De Saussure’s structuralism was heavily criticized by another important figure in the history of linguistics, Noam Chomsky who started a new school of thought within linguistics known as the generative grammar. Boston, where I continued my education as a Ph.D. student at Harvard, is one of the most generative towns in the world. After all, Chomsky was a long-time professor at MIT. By moving from Ljubljana to Boston, I necessarily got trained in this new approach to language.
Linguistics is constantly evolving, just like the object of its study—language. Linguistics now encompasses fields as diverse as sociology, philosophy, cognitive science, and machine learning, to name just a few. As a faculty member first at the University of Washington and now at UC Berkeley, I focus on using language to better understand how artificial intelligence learns. Humans have been studying language for centuries, amassing a rich understanding of it. Language is the perfect medium to untangle the complex inner workings of current AI models. As the Linguistics Lead of Project CETI, I aim to demonstrate that integrating linguistics and AI not only deepens our understanding of human language, but also sheds light on the communication systems of animals.
My linguistic education gave me two crucial skills that I now apply in my AI research.

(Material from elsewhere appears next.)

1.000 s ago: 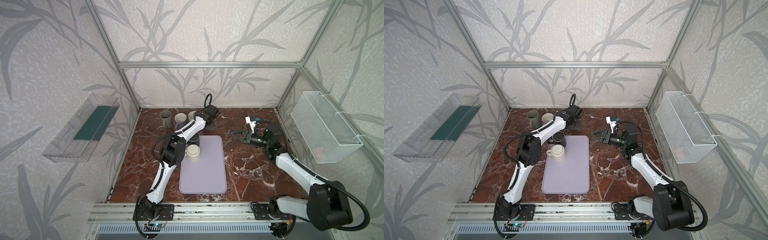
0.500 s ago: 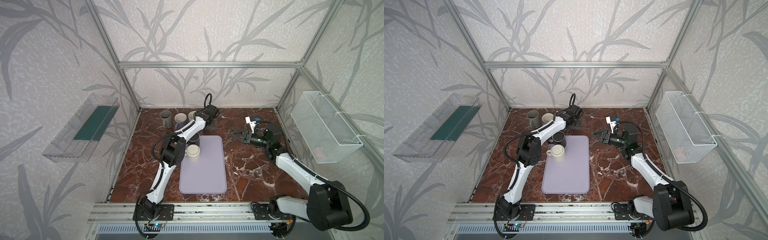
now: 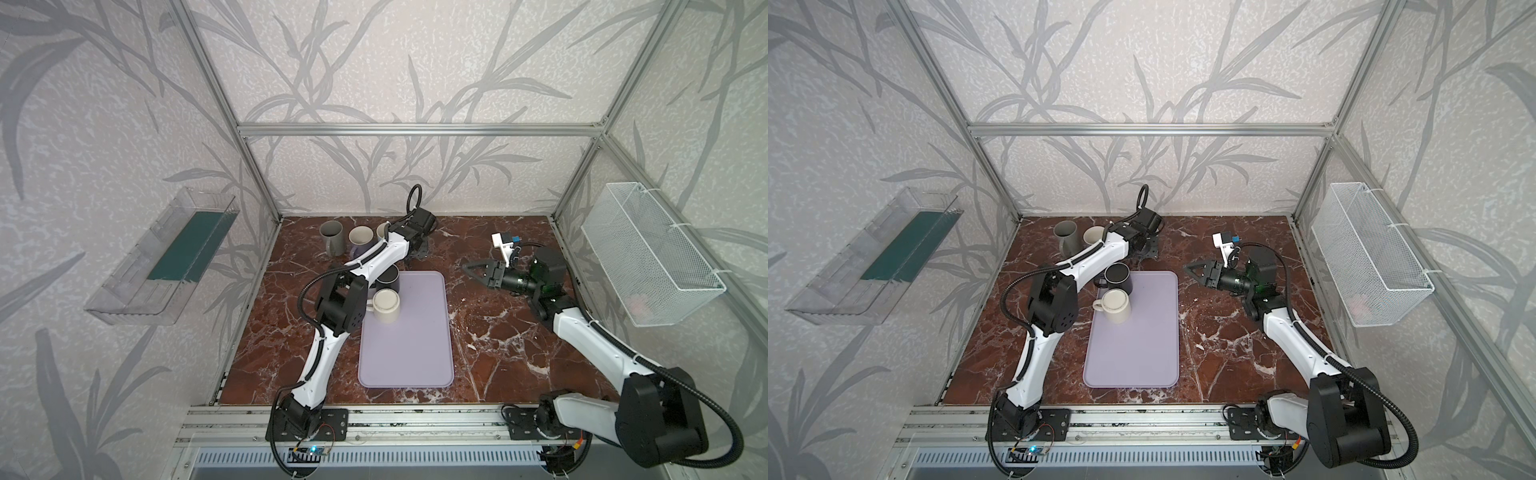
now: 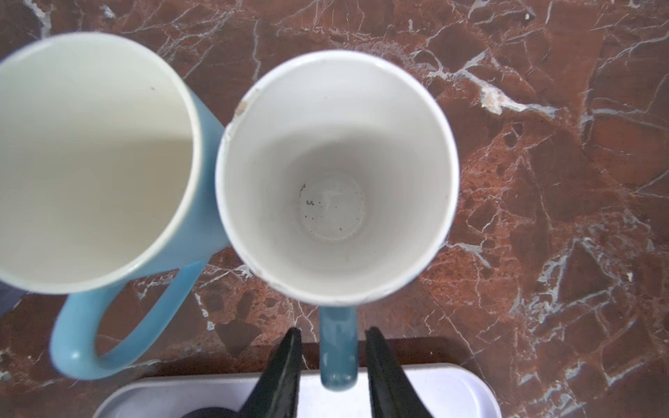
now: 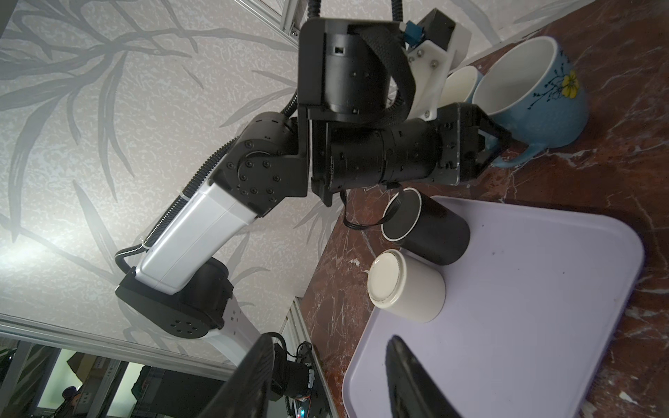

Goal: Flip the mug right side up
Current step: 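Lower the patterned blue mug with the left gripper beside the light blue mug, then open the left gripper and lift it away from the patterned blue mug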

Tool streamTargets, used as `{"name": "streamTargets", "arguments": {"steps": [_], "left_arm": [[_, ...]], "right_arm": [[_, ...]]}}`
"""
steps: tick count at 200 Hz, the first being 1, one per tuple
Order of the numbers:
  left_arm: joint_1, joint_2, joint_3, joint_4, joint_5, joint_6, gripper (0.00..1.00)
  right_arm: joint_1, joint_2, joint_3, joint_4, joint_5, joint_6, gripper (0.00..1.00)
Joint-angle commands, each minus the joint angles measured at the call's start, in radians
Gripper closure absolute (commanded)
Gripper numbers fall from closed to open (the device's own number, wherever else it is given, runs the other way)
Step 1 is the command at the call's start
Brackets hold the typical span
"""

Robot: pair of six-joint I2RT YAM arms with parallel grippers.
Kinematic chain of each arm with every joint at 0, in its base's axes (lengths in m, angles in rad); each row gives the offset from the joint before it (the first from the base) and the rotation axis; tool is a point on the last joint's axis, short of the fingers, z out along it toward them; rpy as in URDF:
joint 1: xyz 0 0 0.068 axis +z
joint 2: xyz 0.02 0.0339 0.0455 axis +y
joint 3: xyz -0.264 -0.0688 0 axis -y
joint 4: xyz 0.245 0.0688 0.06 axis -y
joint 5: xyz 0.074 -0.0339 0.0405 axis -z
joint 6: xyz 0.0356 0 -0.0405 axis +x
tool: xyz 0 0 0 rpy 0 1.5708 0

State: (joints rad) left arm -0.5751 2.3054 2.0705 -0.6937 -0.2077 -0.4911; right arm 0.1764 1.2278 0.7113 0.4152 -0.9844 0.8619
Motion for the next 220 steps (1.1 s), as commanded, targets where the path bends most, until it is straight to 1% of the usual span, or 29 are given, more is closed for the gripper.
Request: {"name": "streamTargets", "arguments": {"steps": [1,67,98,117,143,171,201,220], "left_arm": [[-0.002,-0.063,-0.014,0.008,-0.003,-0.011,0.65],[-0.003,-0.115,-0.025,-0.003,0.000,0.002,0.66],[-0.002,-0.198,-0.068,-0.048,-0.014,0.006,0.66],[-0.001,-0.285,-0.140,-0.061,-0.037,0.014,0.66],[0.000,-0.431,-0.291,-0.043,-0.077,0.044,0.66],[0.016,-0.547,-0.383,-0.120,-0.124,0.084,0.65],[0.045,-0.642,-0.496,-0.170,-0.113,0.095,0.65],[0.063,-0.700,-0.587,-0.181,-0.084,0.063,0.65]], "right_arm": [[-0.002,-0.027,-0.001,-0.006,0.002,-0.020,0.48],[-0.002,-0.022,0.001,-0.009,0.004,-0.024,0.48],[-0.003,-0.027,0.004,-0.037,0.012,-0.047,0.48],[-0.003,-0.023,0.005,-0.043,0.016,-0.056,0.47],[-0.003,-0.006,0.011,-0.043,0.011,-0.062,0.47],[-0.003,0.011,0.013,-0.046,0.009,-0.076,0.47],[-0.003,0.040,0.013,-0.023,-0.001,-0.072,0.47],[-0.003,0.050,0.016,-0.019,-0.005,-0.071,0.47]]}}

First, I got used to being almost obsessed with details. Reverse engineering a proto-language demands meticulous attention to detail, perhaps even more so than other fields. In today's world of big data, data points that diverge from global trends might be discarded. However, in reconstructing a proto-language, these divergent data points are invaluable. For example, the English plural form of ox — oxen — gives us a window into the past stages of English language that are lost in a more common way to form plurals (by adding an -s). Of all my papers, I’m still most proud of the one in which I propose a rule in Vedic Sanskrit poetic meter. It has nothing to do with machine learning, but uncovers a detail that was overlooked for hundreds of years.

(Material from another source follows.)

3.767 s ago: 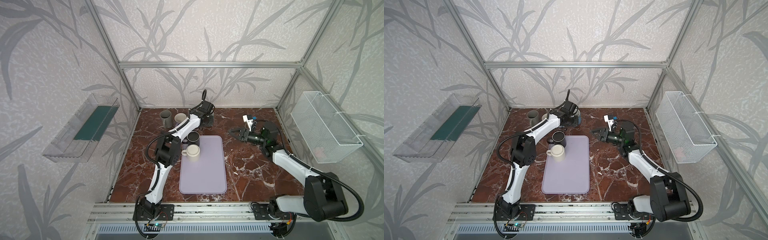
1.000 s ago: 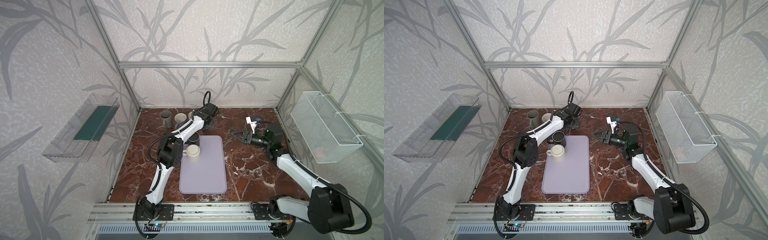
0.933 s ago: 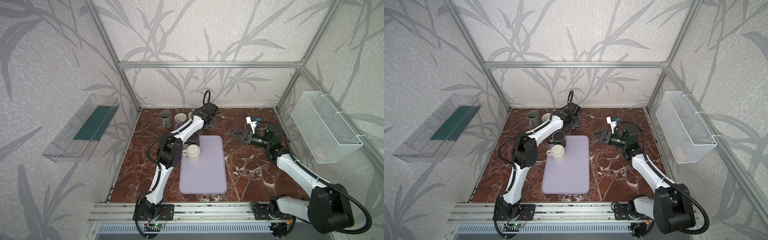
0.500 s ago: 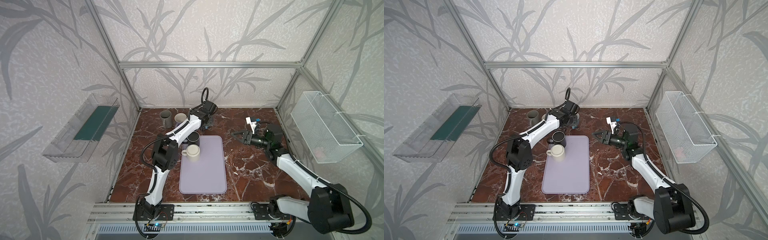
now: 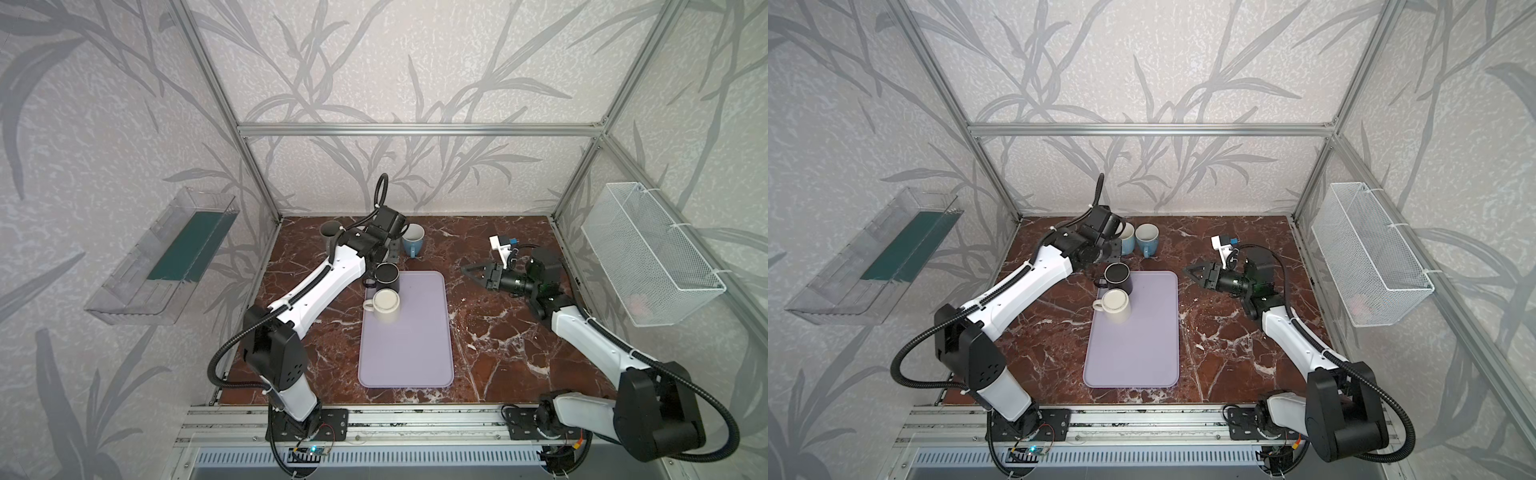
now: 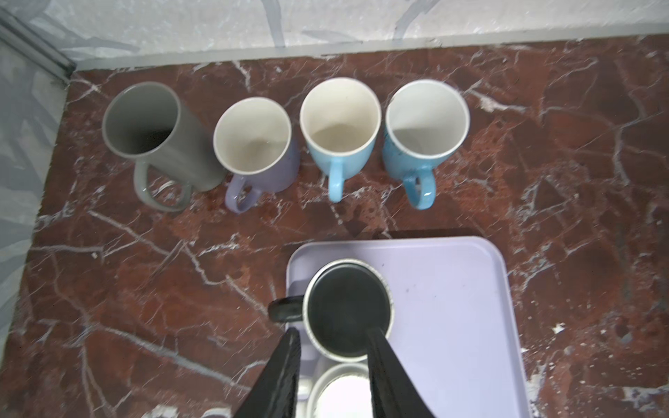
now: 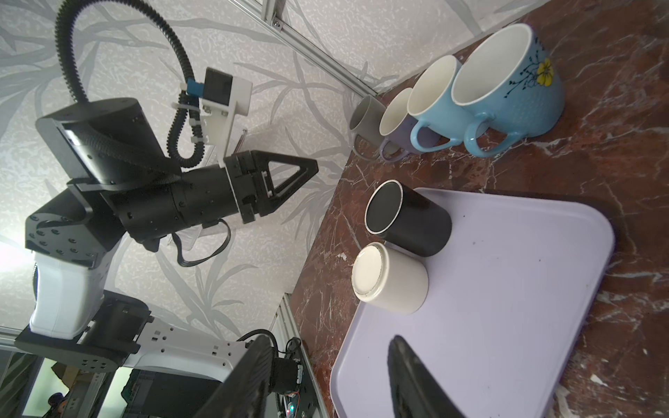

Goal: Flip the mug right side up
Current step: 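Open the left gripper and lift it away from the patterned blue mug, then move the left gripper over the black mug on the tray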

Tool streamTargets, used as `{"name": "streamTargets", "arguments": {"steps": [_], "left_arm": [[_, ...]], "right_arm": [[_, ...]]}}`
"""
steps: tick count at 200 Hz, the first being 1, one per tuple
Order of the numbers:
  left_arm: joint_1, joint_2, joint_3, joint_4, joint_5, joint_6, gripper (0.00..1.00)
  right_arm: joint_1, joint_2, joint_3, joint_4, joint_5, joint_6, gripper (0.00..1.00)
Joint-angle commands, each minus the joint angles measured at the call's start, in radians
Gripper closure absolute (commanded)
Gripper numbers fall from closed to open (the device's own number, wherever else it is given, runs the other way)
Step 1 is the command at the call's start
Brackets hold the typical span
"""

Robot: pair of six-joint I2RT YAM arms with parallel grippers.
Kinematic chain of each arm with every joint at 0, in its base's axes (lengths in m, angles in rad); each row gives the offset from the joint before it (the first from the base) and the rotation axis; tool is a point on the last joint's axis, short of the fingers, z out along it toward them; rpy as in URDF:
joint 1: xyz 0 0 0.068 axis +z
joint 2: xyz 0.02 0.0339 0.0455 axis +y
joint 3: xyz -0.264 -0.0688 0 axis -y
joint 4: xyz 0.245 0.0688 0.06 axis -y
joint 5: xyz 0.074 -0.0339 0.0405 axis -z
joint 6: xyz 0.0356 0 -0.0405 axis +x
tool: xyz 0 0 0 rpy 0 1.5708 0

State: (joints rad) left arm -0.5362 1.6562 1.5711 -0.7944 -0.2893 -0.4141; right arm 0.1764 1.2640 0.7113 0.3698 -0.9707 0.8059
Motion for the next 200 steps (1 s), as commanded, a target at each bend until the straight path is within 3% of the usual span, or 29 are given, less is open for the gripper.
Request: {"name": "streamTargets", "arguments": {"steps": [1,31,90,200], "left_arm": [[0.026,-0.053,-0.094,-0.080,-0.001,-0.016,0.65],[0.055,-0.134,-0.236,-0.055,0.043,-0.065,0.65],[0.072,-0.148,-0.373,-0.059,0.077,-0.072,0.65],[0.102,-0.035,-0.401,0.015,0.127,-0.034,0.66]], "right_arm": [[-0.003,0.014,0.017,0.025,-0.019,-0.015,0.47],[-0.003,0.014,0.021,0.012,-0.017,-0.025,0.47],[-0.003,0.012,0.027,-0.005,-0.016,-0.036,0.47],[-0.003,-0.016,0.024,-0.035,-0.009,-0.047,0.47]]}}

Secondly, linguistics is an unsung hero among sciences. It has initiated several groundbreaking trends in global history, yet it seldom receives the acknowledgment it deserves. The idea that similarities in Greek, Latin, and Sanskrit can only be explained by a proto-language that no longer exists predates Darwin’s evolutionary theory by several years. In fact, Darwin used examples from the proto-language to support his evolutionary theories. If languages like Greek and Sanskrit could have evolved from a common ancestor, why not species? A few decades later, structuralism, championed by De Saussure, profoundly influenced philosophy and comparative literature, even birthing new fields like semiotics. It had a profound impact on the culture and philosophy of the time.
Because my education followed the evolution of the field of linguistics so closely, it gave me a unique insight into how ideas from the humanities can influence the world of natural science and society in general. In other words, linguistics is proof that a relatively small field obsessed with details can have global impacts on our understanding of humanity.